◆ **Brief**
What the task needs is the data below, written out verbatim.

◆ **Source material**
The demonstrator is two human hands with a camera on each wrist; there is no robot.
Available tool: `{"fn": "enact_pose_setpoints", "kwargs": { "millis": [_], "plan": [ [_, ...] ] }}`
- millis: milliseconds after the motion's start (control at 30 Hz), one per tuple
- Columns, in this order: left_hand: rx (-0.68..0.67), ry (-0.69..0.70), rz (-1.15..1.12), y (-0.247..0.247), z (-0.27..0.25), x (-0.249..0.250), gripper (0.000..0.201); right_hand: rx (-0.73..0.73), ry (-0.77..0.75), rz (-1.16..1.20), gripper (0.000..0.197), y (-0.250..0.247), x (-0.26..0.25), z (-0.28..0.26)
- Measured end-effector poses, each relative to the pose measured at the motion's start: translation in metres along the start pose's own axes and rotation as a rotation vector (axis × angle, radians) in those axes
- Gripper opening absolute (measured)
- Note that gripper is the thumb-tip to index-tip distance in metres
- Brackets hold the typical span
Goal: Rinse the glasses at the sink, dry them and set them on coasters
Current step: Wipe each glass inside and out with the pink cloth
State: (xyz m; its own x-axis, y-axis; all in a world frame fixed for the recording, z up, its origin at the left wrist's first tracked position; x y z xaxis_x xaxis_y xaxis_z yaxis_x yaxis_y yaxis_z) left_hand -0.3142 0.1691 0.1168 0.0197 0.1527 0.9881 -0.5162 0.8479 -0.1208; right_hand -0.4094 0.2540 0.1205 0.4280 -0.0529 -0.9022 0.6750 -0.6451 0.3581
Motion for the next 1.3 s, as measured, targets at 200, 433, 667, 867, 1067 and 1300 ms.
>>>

◆ **Result of this exercise**
The demonstrator is two human hands with a camera on each wrist; there is no robot.
Available tool: `{"fn": "enact_pose_setpoints", "kwargs": { "millis": [_], "plan": [ [_, ...] ] }}`
- millis: milliseconds after the motion's start (control at 30 Hz), one per tuple
- Columns, in this order: left_hand: rx (-0.68..0.67), ry (-0.69..0.70), rz (-1.15..1.12), y (-0.247..0.247), z (-0.27..0.25), x (-0.249..0.250), gripper (0.000..0.201); right_hand: rx (-0.73..0.73), ry (-0.77..0.75), rz (-1.16..1.20), gripper (0.000..0.197), y (-0.250..0.247), x (-0.26..0.25), z (-0.28..0.26)
- Measured end-effector poses, each relative to the pose measured at the motion's start: translation in metres along the start pose's own axes and rotation as a rotation vector (axis × angle, radians) in those axes
- Gripper opening absolute (measured)
- Note that gripper is the thumb-tip to index-tip distance in metres
- Brackets hold the typical span
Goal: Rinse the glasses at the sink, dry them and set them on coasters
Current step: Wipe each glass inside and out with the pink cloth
State: (xyz m; its own x-axis, y-axis; all in a world frame fixed for the recording, z up, its origin at the left wrist's first tracked position; x y z xaxis_x xaxis_y xaxis_z yaxis_x yaxis_y yaxis_z) left_hand -0.3142 0.1691 0.1168 0.0197 0.1527 0.9881 -0.5162 0.8479 -0.1208; right_hand -0.4094 0.2540 0.1205 0.4280 -0.0529 -0.9022 0.6750 -0.6451 0.3581
Motion for the next 1.3 s, as measured, targets at 200, 433, 667, 867, 1067 and 1300 ms.
>>>

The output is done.